Tiller’s clinic -- one of just three in the nation that perform late-term abortions -- draws patients from as far as California, Vermont, Florida and Puerto Rico. Many have discovered late in their pregnancies that they’re carrying fetuses with genetic abnormalities or fatal deformities. Some are suicidal. A few, Tiller said, fear their relatives will disown, beat or even kill them for conceiving out of wedlock.
“They are absolutely desperate, for whatever reason, to terminate the pregnancy,” Tiller said in the 2005 interview. “I will never know in my heart and soul what that [feels like]. But I think it must mean as much to a woman to be told she can’t have an abortion as it does for a patient with cancer to be told that nothing can be done for him.”
Tiller did not return a call seeking further comment Friday. His attorneys, Lee Thompson and Dan Monnat, described the charges against him as “the last gasp of a defeated and discredited politician.”
Kline lost his bid for reelection in November after taking heavy criticism for his pursuit of the abortion patient records. He tried to rally his Christian conservative base with an appeal to counter Tiller’s “blood money,” but was defeated by a margin of 16 percentage points.
His successor, Paul Morrison, takes over in three weeks; he has said abortion cases will not be a top priority.
Kline’s last-minute push to charge Tiller before he leaves office was dismissed on the grounds it violated a 19th century statute outlining the attorney general’s duties.
The district attorney who covers Wichita, Nola Foulston, filed a legal brief Friday afternoon arguing that the statute requires an attorney general to get permission from local prosecutors before pressing a case in any given county.
Since she did not give Kline permission, Foulston said, the case against Tiller should be dropped. A district judge agreed and dismissed the charges without prejudice, meaning that they can be refiled.
Foulston, a Democrat, has not used this particular statute in her 17 years in office, according to Georgia Cole, her spokeswoman.
“But the law is the law,” Cole said.
Kline, a Republican, responded with outrage. He said he met with Foulston on Thursday to go over the case against Tiller and received no indication she would contest his involvement. Late Friday, his staff was preparing an emergency motion asking the judge to reconsider.

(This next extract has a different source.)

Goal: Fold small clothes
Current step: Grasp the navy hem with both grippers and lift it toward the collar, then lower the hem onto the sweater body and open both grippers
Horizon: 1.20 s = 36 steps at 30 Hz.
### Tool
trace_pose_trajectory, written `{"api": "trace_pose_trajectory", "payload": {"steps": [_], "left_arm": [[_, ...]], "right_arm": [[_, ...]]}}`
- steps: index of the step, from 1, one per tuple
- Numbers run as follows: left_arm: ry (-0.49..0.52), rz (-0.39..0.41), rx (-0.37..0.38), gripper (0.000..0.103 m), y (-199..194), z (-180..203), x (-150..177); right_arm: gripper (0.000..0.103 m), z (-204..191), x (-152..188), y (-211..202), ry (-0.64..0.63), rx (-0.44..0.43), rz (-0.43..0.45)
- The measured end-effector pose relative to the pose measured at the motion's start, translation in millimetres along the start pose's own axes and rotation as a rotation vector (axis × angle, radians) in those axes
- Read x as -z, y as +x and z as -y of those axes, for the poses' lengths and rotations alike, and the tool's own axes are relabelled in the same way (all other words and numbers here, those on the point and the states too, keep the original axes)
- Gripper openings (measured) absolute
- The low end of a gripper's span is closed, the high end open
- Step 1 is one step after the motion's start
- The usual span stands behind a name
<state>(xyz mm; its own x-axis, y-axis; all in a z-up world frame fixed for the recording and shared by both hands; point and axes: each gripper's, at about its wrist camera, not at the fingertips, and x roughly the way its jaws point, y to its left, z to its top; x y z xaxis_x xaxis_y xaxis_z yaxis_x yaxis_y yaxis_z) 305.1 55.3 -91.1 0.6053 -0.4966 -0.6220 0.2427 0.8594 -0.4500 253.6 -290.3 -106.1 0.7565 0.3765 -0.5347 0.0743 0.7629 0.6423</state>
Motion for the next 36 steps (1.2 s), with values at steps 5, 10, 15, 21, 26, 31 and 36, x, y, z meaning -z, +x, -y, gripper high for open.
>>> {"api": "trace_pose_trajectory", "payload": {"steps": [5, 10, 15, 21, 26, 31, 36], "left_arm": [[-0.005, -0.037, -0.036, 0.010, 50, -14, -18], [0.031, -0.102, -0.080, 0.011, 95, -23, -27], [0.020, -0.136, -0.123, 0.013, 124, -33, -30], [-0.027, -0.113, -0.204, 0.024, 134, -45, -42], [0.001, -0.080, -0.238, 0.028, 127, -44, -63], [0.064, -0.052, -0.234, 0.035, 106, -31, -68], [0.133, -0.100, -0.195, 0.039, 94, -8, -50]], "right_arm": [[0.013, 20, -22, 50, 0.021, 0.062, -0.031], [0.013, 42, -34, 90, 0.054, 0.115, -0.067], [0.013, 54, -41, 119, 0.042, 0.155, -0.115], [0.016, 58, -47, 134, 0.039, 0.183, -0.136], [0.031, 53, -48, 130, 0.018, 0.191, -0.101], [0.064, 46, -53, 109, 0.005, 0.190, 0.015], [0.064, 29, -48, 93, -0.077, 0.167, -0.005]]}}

Even if the case against Tiller falls through, Kline may not be done with abortion law.
The Republican Party recently appointed him district attorney of Johnson County -- a jurisdiction that includes a Planned Parenthood clinic.

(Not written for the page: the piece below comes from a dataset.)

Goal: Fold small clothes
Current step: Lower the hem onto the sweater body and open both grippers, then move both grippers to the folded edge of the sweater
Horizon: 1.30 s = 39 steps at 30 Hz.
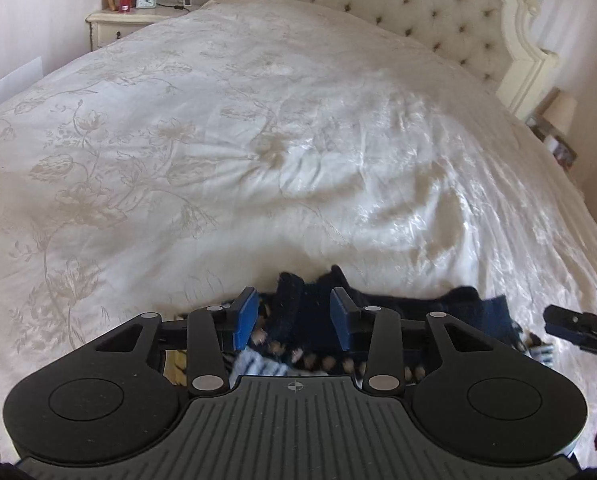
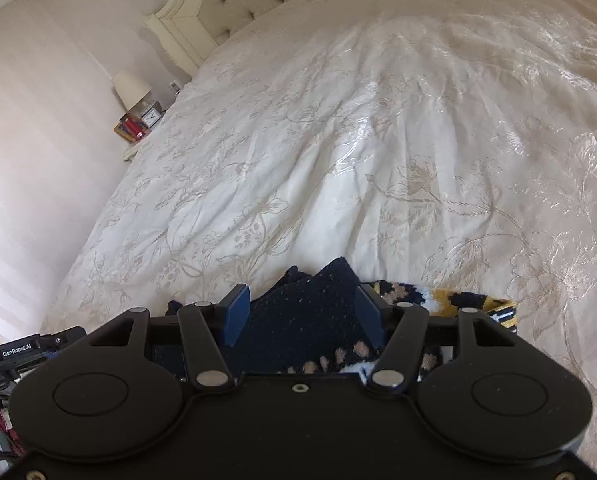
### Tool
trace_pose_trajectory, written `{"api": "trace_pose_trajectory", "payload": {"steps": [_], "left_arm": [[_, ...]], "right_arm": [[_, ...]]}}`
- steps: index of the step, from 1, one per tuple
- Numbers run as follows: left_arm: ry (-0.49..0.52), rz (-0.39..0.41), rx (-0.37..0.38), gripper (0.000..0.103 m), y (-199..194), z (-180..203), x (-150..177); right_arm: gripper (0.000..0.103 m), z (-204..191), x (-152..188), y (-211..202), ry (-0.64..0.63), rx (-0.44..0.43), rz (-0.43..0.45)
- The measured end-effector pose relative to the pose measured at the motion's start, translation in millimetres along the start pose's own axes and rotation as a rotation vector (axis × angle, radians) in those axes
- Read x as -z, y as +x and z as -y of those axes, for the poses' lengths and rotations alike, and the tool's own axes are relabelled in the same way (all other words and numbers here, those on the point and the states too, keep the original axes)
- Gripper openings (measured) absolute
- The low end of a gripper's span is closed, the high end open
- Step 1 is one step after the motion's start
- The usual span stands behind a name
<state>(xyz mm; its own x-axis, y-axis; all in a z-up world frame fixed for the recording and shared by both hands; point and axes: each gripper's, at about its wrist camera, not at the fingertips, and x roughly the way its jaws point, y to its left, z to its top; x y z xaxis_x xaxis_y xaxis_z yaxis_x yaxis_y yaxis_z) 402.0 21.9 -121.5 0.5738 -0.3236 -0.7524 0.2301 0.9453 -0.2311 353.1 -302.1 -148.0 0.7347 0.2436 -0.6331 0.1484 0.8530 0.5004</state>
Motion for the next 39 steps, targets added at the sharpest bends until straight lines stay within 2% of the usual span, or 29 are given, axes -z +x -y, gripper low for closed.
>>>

The clinic does not perform late-term abortions, but Kline has obtained about 30 patient medical records and is investigating them for potential violations.
“This guy will just never quit,” said Julie Burkhart, executive director of the abortion-rights political action committee ProKanDo.
Anti-abortion activists recognize Kline’s doggedness as well. Next month, Operation Rescue will honor him as Man of the Year.